Over the last 10 or so years, web based applications have used HTML.
HTML describes the look and feel of the application to the web
browser, a piece of software on your local computer. The web browser
then interprets the description into a usable ( you hope ) application
capable of interacting with users.

This process has worked extremely well, mostly for lack of viable alternatives.

Anyone who has ever used a computer can tell you that web applications
offer a very simple set of features. With few exceptions, interactions
such as dragging and dropping, using the Right-Click context menus,
and other common computer actions are auspiciously missing from the
web.

The reason behind this is HTML is not an application language. It is a
mark up language for displaying. The original intent was never to have
applications on the web, rather a manner for scientists to share
research.

As the web grew, the javascript language came along to fill the
interactivity gap for websites and web applications. A lot of amazing
things could be done by javascript enhanced applications. A lot of
things also could not be done. One of which was interoperability among
different web browsers.

As I mentioned above, websites and web applications exist on a remote
computer as the description of a visual model. The web browser itself
interprets the description and renders visual content. Partly by
incompetance and partly by conspiracy, different web broswers
interpreted in different ways. Some instructions understood by one
browser would be ignored by another. Worse case, the same instruction
would be rendered in a completely different way.

Through the years, many schemes for managing these differences
emerged. Some developers created different applications for different
browsers thusly escaping the compatibility problems. Some chose to
reduce functionality to the least common denominator. Some chose to
“Internet Enable” their thick client software. Each of these manners
had an inherent set of problems proving tough to overcome for the long
haul.

The folks with different versions for different browsers ran into
serious trouble when making changes to their applications. A change
must be made and tested in multiple copies of code. This expands the
time and resources needed to alter the applications.

The folks with reduced functionality had a hard time competing with
those with enhanced functionality and lost users and sales.
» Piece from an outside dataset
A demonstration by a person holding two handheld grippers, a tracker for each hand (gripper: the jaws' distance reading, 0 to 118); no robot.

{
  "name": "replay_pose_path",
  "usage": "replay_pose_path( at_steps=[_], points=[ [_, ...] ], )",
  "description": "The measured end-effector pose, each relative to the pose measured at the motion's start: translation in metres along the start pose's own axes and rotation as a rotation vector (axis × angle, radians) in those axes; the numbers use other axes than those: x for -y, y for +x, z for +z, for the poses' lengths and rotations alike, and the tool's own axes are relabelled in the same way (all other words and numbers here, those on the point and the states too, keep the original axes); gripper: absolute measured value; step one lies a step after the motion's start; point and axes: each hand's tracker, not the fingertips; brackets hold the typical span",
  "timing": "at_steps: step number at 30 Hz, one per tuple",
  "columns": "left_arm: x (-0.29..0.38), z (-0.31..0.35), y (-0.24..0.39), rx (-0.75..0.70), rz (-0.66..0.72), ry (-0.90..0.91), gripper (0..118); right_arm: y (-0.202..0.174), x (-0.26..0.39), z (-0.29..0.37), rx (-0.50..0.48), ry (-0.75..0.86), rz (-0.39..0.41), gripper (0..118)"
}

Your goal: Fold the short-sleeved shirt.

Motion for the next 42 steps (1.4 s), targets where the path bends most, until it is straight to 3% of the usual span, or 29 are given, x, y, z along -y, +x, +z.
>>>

The folks with ‘web-enabled’ thick clients had trouble keeping all of
their users on a particular version. Having multiple versions in use
on a single application is a veritable nightmare to support.

Through it all, the brave web developers slugged it out among
competing technologies, competing versions and competing userbases.
This can be best described by watching a UN meeting transpiring with
all the participants yelling their cases at once and and the
translators dutifly translating into hundreds of languages.
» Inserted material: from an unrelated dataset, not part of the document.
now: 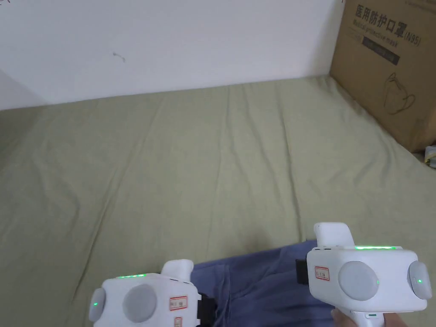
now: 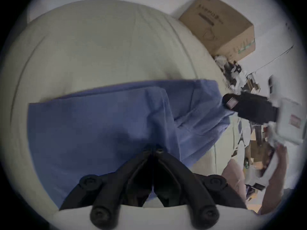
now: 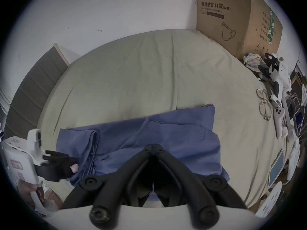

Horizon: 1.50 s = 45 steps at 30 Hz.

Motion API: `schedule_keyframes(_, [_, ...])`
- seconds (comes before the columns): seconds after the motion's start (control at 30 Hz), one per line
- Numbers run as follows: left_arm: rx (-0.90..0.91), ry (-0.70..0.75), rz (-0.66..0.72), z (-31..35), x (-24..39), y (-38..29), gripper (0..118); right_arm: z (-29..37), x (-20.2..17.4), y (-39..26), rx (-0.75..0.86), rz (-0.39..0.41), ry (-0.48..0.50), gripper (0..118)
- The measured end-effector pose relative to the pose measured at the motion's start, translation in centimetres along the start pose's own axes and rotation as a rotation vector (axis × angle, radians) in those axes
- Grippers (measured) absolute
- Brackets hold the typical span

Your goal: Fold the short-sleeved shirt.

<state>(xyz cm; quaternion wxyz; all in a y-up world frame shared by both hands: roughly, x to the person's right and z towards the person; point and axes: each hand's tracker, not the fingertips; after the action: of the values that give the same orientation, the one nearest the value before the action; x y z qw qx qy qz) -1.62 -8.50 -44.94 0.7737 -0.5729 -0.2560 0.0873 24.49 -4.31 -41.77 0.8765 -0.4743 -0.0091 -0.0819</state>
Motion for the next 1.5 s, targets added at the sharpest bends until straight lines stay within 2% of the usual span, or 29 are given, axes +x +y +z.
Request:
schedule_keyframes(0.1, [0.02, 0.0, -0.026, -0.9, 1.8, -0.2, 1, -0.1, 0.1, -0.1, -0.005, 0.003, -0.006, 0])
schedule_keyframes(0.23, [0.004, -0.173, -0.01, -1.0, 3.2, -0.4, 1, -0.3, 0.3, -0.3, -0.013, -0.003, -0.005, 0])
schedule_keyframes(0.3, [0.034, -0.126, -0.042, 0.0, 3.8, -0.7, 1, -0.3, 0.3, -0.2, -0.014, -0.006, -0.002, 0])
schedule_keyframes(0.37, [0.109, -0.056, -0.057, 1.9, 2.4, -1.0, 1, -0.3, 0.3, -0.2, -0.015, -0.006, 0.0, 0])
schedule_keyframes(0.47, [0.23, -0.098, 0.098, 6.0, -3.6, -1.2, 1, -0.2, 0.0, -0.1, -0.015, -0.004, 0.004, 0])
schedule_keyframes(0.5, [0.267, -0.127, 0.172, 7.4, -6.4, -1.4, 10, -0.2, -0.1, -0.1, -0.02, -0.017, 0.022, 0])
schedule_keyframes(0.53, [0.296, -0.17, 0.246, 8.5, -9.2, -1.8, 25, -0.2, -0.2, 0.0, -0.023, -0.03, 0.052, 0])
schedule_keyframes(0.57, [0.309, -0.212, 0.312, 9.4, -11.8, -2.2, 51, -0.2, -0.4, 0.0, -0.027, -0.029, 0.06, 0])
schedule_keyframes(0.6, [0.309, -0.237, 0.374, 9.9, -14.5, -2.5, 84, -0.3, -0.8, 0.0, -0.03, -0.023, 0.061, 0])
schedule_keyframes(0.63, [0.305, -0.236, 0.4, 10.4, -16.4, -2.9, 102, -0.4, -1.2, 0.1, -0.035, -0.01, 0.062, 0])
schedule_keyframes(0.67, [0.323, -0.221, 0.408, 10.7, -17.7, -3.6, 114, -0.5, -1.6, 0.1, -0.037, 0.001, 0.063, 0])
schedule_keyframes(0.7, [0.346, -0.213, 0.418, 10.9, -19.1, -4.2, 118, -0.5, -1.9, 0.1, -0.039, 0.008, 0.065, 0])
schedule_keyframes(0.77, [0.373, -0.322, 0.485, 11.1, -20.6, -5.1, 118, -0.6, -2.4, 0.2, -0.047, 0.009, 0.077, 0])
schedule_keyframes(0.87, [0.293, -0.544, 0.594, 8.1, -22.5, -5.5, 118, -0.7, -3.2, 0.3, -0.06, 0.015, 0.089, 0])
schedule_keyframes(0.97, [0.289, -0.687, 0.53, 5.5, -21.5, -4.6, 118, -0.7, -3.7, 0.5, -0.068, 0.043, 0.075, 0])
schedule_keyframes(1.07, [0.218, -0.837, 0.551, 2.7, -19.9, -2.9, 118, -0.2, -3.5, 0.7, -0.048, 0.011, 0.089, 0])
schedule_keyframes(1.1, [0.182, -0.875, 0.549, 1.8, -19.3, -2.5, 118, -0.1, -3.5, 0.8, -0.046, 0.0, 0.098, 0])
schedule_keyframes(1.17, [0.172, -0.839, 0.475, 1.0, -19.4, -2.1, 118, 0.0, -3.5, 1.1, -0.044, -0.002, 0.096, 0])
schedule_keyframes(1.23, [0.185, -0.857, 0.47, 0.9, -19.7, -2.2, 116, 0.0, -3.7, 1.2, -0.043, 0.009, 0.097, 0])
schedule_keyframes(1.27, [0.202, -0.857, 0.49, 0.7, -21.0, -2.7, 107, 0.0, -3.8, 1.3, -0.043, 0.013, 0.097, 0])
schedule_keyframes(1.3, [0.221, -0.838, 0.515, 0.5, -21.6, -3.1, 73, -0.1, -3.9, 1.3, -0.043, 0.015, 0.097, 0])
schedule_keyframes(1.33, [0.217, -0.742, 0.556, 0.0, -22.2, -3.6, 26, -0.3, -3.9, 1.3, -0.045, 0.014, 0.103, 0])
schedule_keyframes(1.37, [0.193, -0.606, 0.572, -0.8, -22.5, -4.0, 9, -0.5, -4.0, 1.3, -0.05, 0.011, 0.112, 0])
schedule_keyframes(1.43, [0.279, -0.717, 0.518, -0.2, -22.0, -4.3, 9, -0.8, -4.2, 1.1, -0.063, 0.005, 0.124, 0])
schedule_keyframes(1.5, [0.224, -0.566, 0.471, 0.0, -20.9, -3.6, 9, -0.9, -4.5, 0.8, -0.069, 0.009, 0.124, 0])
10 years later, HTML is still the dominant presentation language on
the internet. When developing an application, developers commonly
spend a disproportionate amount of time centering a piece of text, or
getting table borders to align properly.

Web applications must be tested on no less than 6 browser/version
combinations, each of which has its own quirks and annoyances. All of
this greatly slows down the pace of innovation and leaves the web
users of the world in the lurch.

This brings me round to my initial statement, I love Flex. Flex is a
technology built on Adobe Flash. Flash is a browser based technology
that renders on all browsers equally. Thus, a description for a table
is rendered EXACTLY the same on all browsers. An image aligned flush
with another image renders EXACTLY the same on all browsers.

Finally, a consolidated presentation language for the web. I can
finally cease spending days on table alignments and on diagnosing
silly padding rendering errors in browsers. I can finally just write
code that visually just works.

I Love Flex.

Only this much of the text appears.